> _Material provided_:
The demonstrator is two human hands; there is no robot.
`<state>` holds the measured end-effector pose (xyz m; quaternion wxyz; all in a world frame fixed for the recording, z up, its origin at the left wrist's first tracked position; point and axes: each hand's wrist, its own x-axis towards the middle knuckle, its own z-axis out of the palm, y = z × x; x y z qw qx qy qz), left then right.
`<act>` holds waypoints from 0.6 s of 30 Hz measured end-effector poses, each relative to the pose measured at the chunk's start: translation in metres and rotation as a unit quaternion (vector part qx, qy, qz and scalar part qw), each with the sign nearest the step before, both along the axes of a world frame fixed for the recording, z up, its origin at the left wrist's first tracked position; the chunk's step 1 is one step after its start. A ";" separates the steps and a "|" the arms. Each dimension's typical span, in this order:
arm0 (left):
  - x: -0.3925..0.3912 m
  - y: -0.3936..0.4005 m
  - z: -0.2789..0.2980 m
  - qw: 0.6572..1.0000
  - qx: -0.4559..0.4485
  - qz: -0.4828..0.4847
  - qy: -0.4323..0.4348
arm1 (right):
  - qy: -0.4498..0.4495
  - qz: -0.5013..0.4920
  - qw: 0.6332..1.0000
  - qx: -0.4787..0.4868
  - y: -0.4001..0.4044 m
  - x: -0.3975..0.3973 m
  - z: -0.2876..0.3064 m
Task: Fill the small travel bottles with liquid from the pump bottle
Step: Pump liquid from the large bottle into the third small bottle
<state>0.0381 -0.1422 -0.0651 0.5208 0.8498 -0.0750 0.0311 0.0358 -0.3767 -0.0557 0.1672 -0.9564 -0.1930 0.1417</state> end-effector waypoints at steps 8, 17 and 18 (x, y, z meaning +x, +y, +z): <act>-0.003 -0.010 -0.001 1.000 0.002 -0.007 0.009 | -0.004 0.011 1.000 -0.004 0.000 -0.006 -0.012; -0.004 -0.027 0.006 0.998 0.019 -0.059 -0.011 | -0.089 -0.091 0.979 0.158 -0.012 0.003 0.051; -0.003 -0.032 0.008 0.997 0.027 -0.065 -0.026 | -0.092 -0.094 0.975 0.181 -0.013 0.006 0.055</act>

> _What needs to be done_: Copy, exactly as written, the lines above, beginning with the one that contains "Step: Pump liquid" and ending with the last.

> _Answer box_:
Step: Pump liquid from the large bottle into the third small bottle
<state>0.0381 -0.1422 -0.0651 0.5208 0.8498 -0.0750 0.0311 0.0358 -0.3767 -0.0557 0.1672 -0.9564 -0.1930 0.1417</state> end-effector waypoints at steps 8, 17 and 18 (x, y, z meaning +x, +y, +z): <act>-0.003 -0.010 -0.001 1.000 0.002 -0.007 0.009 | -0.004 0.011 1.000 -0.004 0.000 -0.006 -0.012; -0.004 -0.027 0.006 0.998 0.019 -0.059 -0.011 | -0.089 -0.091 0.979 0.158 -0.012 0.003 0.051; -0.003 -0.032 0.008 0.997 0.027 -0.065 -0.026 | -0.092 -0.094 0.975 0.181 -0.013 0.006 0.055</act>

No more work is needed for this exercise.